Instructions to follow: Can you transcribe the data exactly? Leave the pictures out.
++++ Data shown
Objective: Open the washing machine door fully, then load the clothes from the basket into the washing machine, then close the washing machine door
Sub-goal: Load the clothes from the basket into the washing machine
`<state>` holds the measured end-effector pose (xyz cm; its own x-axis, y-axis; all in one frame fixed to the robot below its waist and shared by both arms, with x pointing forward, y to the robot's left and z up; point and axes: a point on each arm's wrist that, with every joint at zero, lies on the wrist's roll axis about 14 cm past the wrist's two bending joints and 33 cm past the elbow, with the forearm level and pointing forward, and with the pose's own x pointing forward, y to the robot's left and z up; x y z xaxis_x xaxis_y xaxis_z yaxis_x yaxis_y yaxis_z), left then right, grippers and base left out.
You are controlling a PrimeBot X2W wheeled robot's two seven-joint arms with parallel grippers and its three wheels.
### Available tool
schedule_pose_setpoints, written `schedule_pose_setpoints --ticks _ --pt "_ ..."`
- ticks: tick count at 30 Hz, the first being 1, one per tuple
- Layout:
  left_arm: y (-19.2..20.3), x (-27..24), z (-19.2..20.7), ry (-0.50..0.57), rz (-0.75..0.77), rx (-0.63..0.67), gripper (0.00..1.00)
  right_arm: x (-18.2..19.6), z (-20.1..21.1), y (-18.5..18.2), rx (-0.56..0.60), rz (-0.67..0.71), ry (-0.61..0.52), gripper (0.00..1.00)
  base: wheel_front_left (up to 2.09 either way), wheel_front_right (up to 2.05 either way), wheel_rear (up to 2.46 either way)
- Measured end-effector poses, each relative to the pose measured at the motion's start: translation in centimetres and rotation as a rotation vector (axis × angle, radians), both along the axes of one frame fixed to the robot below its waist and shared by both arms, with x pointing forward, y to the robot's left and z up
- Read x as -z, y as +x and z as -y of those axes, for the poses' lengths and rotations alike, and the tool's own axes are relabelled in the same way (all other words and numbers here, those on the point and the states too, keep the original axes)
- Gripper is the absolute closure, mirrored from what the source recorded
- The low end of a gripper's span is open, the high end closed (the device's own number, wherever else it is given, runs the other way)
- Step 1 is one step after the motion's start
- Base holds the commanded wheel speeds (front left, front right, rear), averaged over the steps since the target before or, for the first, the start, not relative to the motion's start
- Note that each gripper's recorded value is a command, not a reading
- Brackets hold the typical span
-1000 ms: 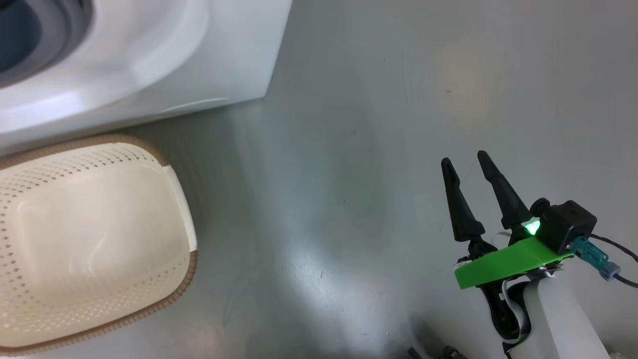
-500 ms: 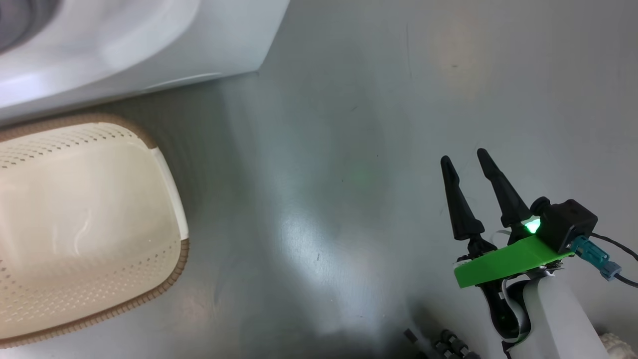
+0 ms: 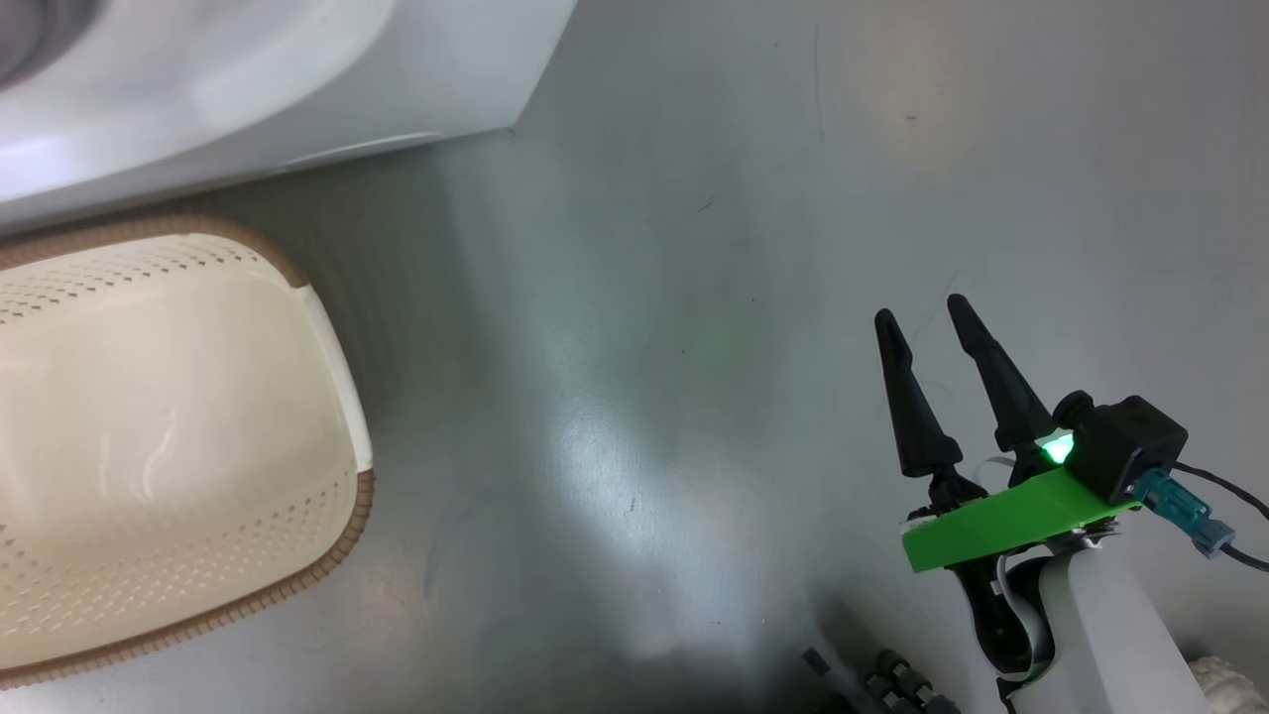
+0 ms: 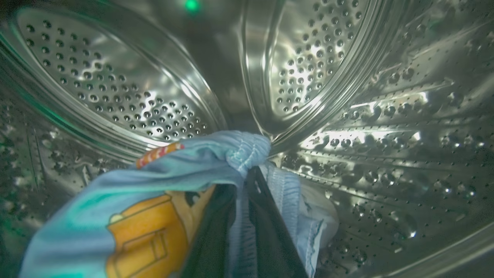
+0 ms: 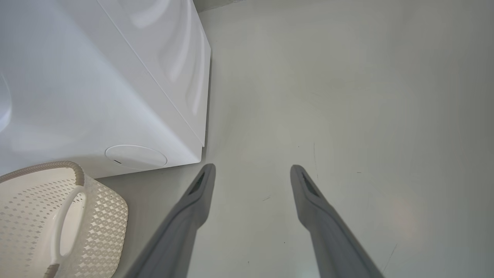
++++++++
Result below:
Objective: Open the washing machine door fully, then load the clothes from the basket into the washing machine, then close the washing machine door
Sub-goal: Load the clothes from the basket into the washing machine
`<state>` holds the measured end-effector pose (xyz cm; its own x-axis, y-axis; all in one frame fixed to the robot below its waist and shared by both arms, with x pointing forward, y to the robot's left and z up; point and axes: a point on each arm's wrist that, with every joint at zero, lies on the wrist's roll axis about 14 cm past the wrist's two bending joints and 33 cm past the elbow, with the forearm level and pointing forward, and with the pose's own x pointing forward, y to the robot's left and z up; x y z xaxis_x xaxis_y xaxis_z yaxis_x yaxis_y yaxis_z), left then right, grippers and base left out.
You are controlling a PrimeBot X2W wheeled robot's two seven-joint arms with parallel grippers and its three wheels.
### Available tool
schedule_pose_setpoints, written `schedule_pose_setpoints --ticks _ --pt "_ ..."`
- ticks: tick count at 30 Hz, the first being 1, one per tuple
- Layout:
  left_arm: y (-19.2..20.3), x (-27..24), z (-19.2..20.7), ry (-0.50..0.57), rz (-0.75..0.77), rx (-0.63..0.67), gripper (0.00..1.00)
  right_arm: x (-18.2..19.6), z (-20.1..21.1), y (-18.5..18.2), rx (-0.56..0.60), rz (-0.67..0.71), ry (-0.61..0.52), gripper (0.00..1.00)
  base: wheel_front_left (up to 2.09 either way), wheel_front_right (up to 2.05 either way), wheel_rear (up to 2.46 either way)
- Measured end-effector poses, each relative to the pose measured at the motion's start: translation in centimetres and rotation as a rotation vector (axis × angle, radians), both along the axes of one frame fixed to the robot below its waist and shared by both arms, with x pointing forward, y to the robot's left and z up
- Read x as -z, y as +x and z as -y of those axes, for the poses' lengths and rotations alike, and the tool's own axes are relabelled in the same way (all other words and numbers here, those on the point and the states too, keep the original axes)
- Gripper is the absolute closure, mirrored from what the source recorded
- The low end of a gripper's span is open, the high end closed (the device's own number, wherever else it is given, runs the other way)
- Step 1 is one step after the motion's start
- Base holds the commanded wheel speeds (front left, front right, rear), averaged over the steps since the target before or, for the first, the start, not relative to the motion's start
- Note that each gripper's recorded value is a command, not a reading
- Brackets hold the typical span
-1000 ms: 
-500 ms: 
+0 ms: 
+0 ms: 
+0 ms: 

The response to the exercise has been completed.